Would you copy all lines in the data that contain the word "robot"?

== RECORDS FOR THE EXERCISE

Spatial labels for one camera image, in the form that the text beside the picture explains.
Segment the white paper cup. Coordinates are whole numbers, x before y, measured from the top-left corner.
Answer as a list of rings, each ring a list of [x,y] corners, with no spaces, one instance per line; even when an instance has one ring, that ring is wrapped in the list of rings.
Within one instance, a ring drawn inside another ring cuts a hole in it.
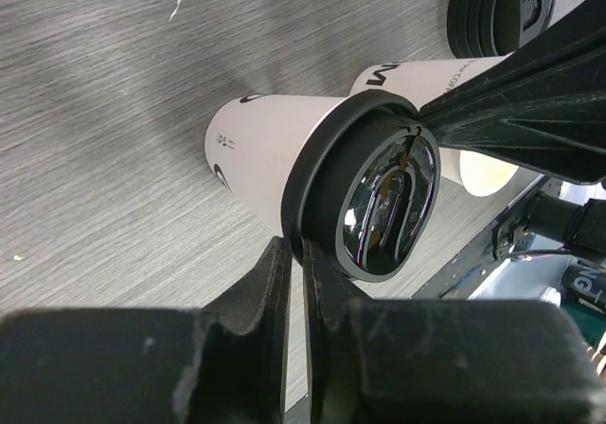
[[[358,108],[349,97],[236,98],[208,125],[206,161],[221,184],[299,249],[310,179]]]
[[[442,108],[452,102],[458,89],[498,63],[502,57],[449,59],[422,62],[388,62],[371,65],[350,87],[355,95],[378,89],[408,99],[419,111]],[[502,189],[518,167],[478,152],[441,148],[441,176],[475,197],[487,197]]]

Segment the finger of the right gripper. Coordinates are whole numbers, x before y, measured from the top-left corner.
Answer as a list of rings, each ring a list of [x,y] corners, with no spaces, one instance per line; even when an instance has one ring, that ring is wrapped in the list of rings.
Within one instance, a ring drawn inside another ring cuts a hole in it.
[[[369,318],[394,307],[360,290],[309,240],[303,277],[311,422],[402,421],[399,341],[367,339]]]

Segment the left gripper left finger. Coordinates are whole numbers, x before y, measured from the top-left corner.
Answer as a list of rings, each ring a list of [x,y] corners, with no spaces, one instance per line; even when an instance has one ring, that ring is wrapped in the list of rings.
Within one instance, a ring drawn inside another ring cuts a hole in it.
[[[195,313],[181,422],[283,422],[292,258],[288,240],[271,238],[248,273]]]

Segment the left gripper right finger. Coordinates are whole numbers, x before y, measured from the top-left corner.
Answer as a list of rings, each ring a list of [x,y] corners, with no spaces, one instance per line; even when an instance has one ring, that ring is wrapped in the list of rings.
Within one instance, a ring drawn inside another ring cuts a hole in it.
[[[604,181],[605,0],[585,0],[420,120],[442,147],[570,183]]]

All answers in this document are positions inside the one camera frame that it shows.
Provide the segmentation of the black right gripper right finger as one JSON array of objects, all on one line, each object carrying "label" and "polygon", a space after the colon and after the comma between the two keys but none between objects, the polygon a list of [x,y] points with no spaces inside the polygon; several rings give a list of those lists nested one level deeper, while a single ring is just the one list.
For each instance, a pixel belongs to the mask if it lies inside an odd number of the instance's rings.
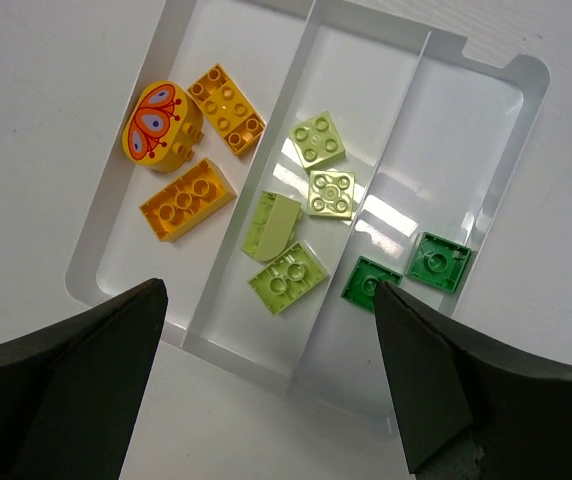
[{"label": "black right gripper right finger", "polygon": [[500,342],[387,282],[374,305],[412,475],[572,479],[572,365]]}]

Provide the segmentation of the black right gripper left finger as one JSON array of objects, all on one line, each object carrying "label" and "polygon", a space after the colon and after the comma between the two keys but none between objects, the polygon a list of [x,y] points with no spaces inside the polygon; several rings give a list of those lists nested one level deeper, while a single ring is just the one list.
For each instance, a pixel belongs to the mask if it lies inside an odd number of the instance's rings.
[{"label": "black right gripper left finger", "polygon": [[119,477],[167,304],[149,279],[0,344],[0,479]]}]

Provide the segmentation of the yellow long lego brick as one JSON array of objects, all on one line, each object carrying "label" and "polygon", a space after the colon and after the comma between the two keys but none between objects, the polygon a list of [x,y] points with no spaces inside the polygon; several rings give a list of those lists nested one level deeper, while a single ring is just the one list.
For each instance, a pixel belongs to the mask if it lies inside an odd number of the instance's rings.
[{"label": "yellow long lego brick", "polygon": [[263,134],[265,122],[220,64],[193,82],[188,95],[233,155],[240,157]]}]

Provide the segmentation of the light green square lego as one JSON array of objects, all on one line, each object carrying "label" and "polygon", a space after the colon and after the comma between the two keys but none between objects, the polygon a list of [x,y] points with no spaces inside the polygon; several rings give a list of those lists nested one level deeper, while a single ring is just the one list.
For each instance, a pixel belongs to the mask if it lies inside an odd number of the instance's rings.
[{"label": "light green square lego", "polygon": [[350,220],[353,214],[355,174],[311,170],[307,213],[310,216]]}]

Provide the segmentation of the white divided sorting tray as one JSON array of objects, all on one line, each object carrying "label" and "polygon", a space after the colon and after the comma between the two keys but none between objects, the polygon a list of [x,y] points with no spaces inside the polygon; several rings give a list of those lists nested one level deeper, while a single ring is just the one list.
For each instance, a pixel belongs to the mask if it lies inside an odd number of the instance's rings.
[{"label": "white divided sorting tray", "polygon": [[381,437],[396,430],[372,296],[380,278],[450,315],[550,84],[520,54],[497,67],[462,36],[349,1],[169,1],[132,97],[178,84],[256,112],[195,162],[234,200],[181,239],[195,202],[134,154],[124,119],[66,275],[97,305],[150,277],[163,337]]}]

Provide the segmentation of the light green curved lego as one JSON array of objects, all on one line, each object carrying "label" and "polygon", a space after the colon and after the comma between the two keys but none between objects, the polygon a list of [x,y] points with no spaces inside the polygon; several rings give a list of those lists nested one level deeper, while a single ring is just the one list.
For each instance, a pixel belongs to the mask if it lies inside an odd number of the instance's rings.
[{"label": "light green curved lego", "polygon": [[273,260],[294,238],[295,226],[301,217],[300,202],[278,193],[263,191],[241,250],[257,262]]}]

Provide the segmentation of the yellow lego brick slope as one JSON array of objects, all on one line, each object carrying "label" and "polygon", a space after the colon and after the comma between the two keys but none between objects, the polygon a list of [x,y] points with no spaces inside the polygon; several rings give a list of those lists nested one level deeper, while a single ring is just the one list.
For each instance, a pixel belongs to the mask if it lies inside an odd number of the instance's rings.
[{"label": "yellow lego brick slope", "polygon": [[203,158],[139,209],[160,242],[174,242],[235,198],[220,168]]}]

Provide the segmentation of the dark green square lego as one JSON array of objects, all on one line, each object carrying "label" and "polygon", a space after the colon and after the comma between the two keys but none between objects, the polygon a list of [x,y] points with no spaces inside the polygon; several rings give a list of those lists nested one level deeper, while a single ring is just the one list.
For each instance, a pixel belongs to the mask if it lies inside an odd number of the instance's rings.
[{"label": "dark green square lego", "polygon": [[430,232],[423,232],[410,257],[406,276],[430,287],[455,293],[473,251]]}]

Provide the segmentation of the green lego brick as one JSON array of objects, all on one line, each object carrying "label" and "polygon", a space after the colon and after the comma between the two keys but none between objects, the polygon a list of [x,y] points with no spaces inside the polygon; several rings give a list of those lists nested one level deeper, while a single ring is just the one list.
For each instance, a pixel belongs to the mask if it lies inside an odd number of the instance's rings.
[{"label": "green lego brick", "polygon": [[377,285],[386,281],[399,286],[403,275],[367,257],[360,256],[346,282],[341,297],[370,313],[374,312]]}]

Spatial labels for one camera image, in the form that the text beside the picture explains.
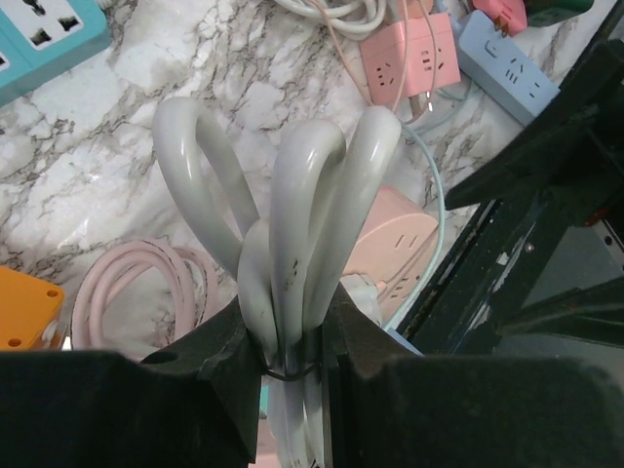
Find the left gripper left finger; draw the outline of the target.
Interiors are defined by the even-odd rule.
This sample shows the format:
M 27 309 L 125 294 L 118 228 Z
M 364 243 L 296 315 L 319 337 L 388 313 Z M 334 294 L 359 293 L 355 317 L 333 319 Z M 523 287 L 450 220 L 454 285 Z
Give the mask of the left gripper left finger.
M 237 302 L 134 362 L 110 351 L 1 356 L 5 467 L 245 467 L 260 366 Z

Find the pink cube socket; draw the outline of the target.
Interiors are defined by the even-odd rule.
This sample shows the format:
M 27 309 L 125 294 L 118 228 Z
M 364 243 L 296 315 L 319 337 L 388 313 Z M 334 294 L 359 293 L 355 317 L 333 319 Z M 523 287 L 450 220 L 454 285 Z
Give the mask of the pink cube socket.
M 457 52 L 449 14 L 395 22 L 360 43 L 370 100 L 390 106 L 409 98 L 412 118 L 433 105 L 418 104 L 443 87 L 460 81 Z

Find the dark green cube socket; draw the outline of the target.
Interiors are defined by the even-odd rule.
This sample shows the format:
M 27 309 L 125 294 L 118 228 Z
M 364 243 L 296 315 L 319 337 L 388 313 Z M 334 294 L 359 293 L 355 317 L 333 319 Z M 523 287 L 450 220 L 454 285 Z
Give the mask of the dark green cube socket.
M 548 27 L 590 10 L 593 0 L 525 0 L 527 24 Z

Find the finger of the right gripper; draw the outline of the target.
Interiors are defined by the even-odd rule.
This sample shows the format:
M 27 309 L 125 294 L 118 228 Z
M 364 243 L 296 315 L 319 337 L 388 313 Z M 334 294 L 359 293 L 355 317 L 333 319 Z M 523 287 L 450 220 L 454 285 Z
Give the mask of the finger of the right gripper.
M 501 199 L 521 185 L 547 185 L 590 135 L 623 148 L 623 41 L 596 46 L 558 95 L 511 143 L 445 196 L 449 210 Z

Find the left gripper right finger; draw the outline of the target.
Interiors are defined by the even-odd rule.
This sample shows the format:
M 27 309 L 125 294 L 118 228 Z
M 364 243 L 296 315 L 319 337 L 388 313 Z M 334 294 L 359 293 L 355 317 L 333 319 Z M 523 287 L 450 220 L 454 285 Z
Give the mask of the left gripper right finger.
M 322 326 L 329 467 L 619 467 L 623 394 L 575 360 L 420 357 L 337 290 Z

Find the light blue power strip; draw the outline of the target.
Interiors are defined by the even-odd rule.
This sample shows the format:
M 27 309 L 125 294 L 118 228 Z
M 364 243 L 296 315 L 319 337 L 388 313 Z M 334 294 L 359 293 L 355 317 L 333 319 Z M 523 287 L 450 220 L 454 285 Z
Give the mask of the light blue power strip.
M 520 124 L 530 124 L 560 88 L 481 11 L 459 21 L 459 68 Z

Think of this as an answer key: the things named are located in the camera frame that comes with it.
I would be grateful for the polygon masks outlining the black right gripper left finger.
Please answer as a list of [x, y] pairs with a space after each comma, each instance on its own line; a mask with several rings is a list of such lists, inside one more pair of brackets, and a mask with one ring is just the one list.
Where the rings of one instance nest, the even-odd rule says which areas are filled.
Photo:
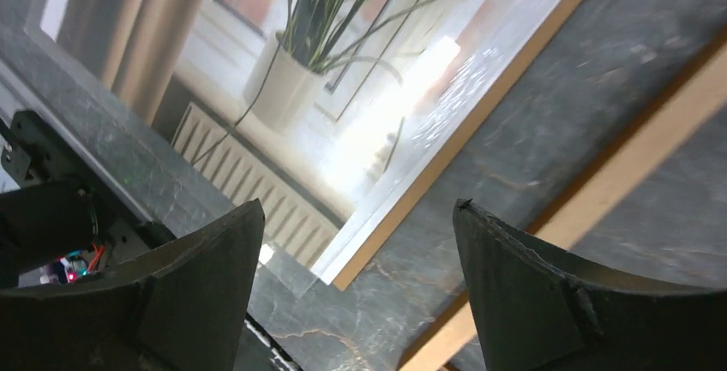
[[264, 226], [250, 200], [74, 283], [3, 290], [2, 369], [232, 369]]

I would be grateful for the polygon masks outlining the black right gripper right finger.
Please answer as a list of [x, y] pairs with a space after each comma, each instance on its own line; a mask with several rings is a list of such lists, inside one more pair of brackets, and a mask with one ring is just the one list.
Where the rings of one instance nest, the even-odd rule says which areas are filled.
[[487, 369], [725, 369], [724, 290], [598, 264], [470, 200], [452, 218]]

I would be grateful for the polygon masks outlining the golden wooden picture frame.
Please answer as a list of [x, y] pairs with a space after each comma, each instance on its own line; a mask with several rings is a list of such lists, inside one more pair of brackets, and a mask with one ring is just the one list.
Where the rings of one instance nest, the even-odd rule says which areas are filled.
[[[524, 231], [571, 247], [726, 103], [726, 34], [718, 33]], [[478, 338], [466, 291], [404, 352], [402, 370], [446, 370]]]

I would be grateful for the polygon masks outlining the clear acrylic glass sheet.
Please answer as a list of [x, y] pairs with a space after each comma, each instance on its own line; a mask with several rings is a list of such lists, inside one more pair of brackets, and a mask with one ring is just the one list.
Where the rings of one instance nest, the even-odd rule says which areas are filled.
[[296, 301], [328, 286], [273, 242], [261, 246], [252, 298]]

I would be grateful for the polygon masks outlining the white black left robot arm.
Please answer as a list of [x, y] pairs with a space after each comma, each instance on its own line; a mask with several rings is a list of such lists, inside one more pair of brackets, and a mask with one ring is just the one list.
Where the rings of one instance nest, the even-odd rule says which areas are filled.
[[93, 203], [66, 183], [1, 194], [1, 287], [88, 246], [99, 234]]

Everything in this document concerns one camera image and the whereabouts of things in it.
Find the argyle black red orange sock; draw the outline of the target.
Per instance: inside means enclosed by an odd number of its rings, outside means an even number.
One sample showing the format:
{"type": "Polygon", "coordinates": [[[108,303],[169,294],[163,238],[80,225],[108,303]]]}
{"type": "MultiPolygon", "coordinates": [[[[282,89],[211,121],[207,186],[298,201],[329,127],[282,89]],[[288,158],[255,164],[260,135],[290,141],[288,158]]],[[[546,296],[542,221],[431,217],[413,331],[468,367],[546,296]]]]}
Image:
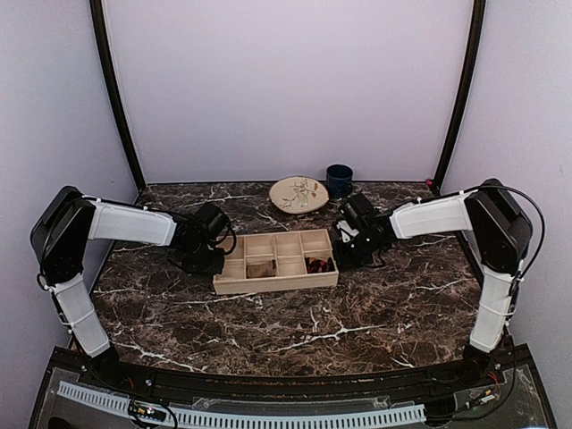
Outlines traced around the argyle black red orange sock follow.
{"type": "Polygon", "coordinates": [[[335,271],[335,265],[331,257],[328,257],[327,259],[306,257],[305,265],[308,274],[329,273],[335,271]]]}

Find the wooden compartment tray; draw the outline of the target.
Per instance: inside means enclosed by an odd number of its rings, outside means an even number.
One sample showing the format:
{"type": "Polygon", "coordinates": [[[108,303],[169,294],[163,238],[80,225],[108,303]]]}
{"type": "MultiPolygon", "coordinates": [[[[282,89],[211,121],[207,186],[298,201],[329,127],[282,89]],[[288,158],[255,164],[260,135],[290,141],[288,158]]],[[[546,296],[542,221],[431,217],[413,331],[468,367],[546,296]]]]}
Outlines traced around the wooden compartment tray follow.
{"type": "Polygon", "coordinates": [[[213,278],[218,295],[254,292],[302,290],[333,287],[338,283],[339,271],[326,229],[258,233],[226,238],[222,248],[225,256],[223,272],[213,278]],[[308,274],[306,257],[331,257],[335,271],[308,274]],[[248,279],[246,266],[274,261],[274,277],[248,279]]]}

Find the plain brown sock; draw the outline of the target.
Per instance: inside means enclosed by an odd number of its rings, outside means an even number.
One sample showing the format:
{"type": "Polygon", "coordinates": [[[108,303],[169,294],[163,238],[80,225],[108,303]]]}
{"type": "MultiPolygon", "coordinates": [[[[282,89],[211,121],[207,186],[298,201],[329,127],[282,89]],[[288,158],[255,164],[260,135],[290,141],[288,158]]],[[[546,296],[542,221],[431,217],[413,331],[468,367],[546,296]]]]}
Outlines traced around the plain brown sock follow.
{"type": "Polygon", "coordinates": [[[265,261],[246,266],[246,277],[248,279],[258,279],[274,277],[276,275],[276,265],[274,261],[265,261]]]}

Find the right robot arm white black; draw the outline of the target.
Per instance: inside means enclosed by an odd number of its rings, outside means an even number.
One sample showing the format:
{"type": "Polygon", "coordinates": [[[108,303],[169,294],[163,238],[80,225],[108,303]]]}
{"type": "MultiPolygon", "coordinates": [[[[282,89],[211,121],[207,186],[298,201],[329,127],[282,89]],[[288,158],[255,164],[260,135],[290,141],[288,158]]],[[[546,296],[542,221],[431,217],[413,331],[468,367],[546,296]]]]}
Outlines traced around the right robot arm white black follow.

====

WRITTEN RESPONSE:
I would be grateful for the polygon masks outlining the white black left robot arm.
Find the right robot arm white black; draw the outline of the target.
Outlines traced around the right robot arm white black follow.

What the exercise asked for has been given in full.